General Fiction posted November 14, 2024 | Chapters: | 2 3 -4- 5... |
Fran's suspicions about the FBI mole
A chapter in the book The Devil Fights Back
The Devil Fights Back - Ch. 4
by Jim Wile
Background Three intrepid women team up to conquer medical challenges. |
Recap of Chapter 3: We meet our third main character, Dr. Marie Schmidt, who is a violinist in the NY Philharmonic Orchestra. She is a snob, crude and impatient, and a thoroughly unlikable person. Following a section rehearsal, she returns to her upper west side apartment, where she receives a phone call from her estranged daughter, Julia. They haven’t seen or spoken to each other in 13 years following a falling-out they had when Julia was a college sophomore.

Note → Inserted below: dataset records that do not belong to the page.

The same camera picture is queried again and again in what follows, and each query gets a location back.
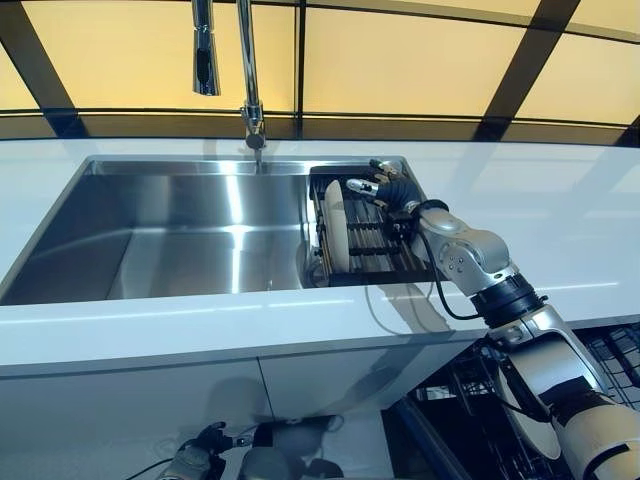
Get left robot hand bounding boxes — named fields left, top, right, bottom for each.
left=192, top=422, right=250, bottom=459

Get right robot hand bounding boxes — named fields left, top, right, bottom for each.
left=345, top=158, right=421, bottom=214

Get cream plate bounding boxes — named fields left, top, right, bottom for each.
left=322, top=179, right=350, bottom=274

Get dishwasher door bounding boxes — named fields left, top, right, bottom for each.
left=382, top=394, right=436, bottom=480

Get black dish drying rack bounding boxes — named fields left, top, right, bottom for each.
left=305, top=164, right=441, bottom=289

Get wide white cabinet door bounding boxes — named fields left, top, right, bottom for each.
left=0, top=357, right=277, bottom=480

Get chrome gooseneck kitchen faucet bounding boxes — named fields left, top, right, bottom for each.
left=190, top=0, right=268, bottom=151

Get stainless steel sink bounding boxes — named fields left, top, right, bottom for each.
left=0, top=154, right=449, bottom=307

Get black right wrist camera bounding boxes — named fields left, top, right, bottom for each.
left=384, top=207, right=421, bottom=239

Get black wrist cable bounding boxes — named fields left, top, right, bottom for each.
left=418, top=232, right=494, bottom=322

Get dark window frame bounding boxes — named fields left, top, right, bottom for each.
left=0, top=0, right=640, bottom=146

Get dishwasher wire rack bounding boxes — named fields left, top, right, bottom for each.
left=407, top=324, right=640, bottom=480

Julia is married to Brian Kendrick, who is Fran’s brother, and now has a nine-month-old baby who will be christened in two weeks. Julia extends an invitation to Marie to attend the christening and to try to mend their relationship. Marie is unsure if she will attend but asks Julia to text her her address in case she does.
Chapter 4
Fran
Sleep continued to elude me as I worried if I had the right guy in mind responsible for Dipraxa’s appearance on the streets. My boss, Lou, had told me to stay away from this investigation. I have great respect for him and usually follow his orders, but you don’t become a top agent without occasionally disobeying your boss. I’ve learned that it’s sometimes better to ask forgiveness than permission. Unless you’ve got a real by-the-book hardass for a boss, this can often work in your favor. Lou hasn’t come down too hard on me for this in the past because it usually has led to a break in a case.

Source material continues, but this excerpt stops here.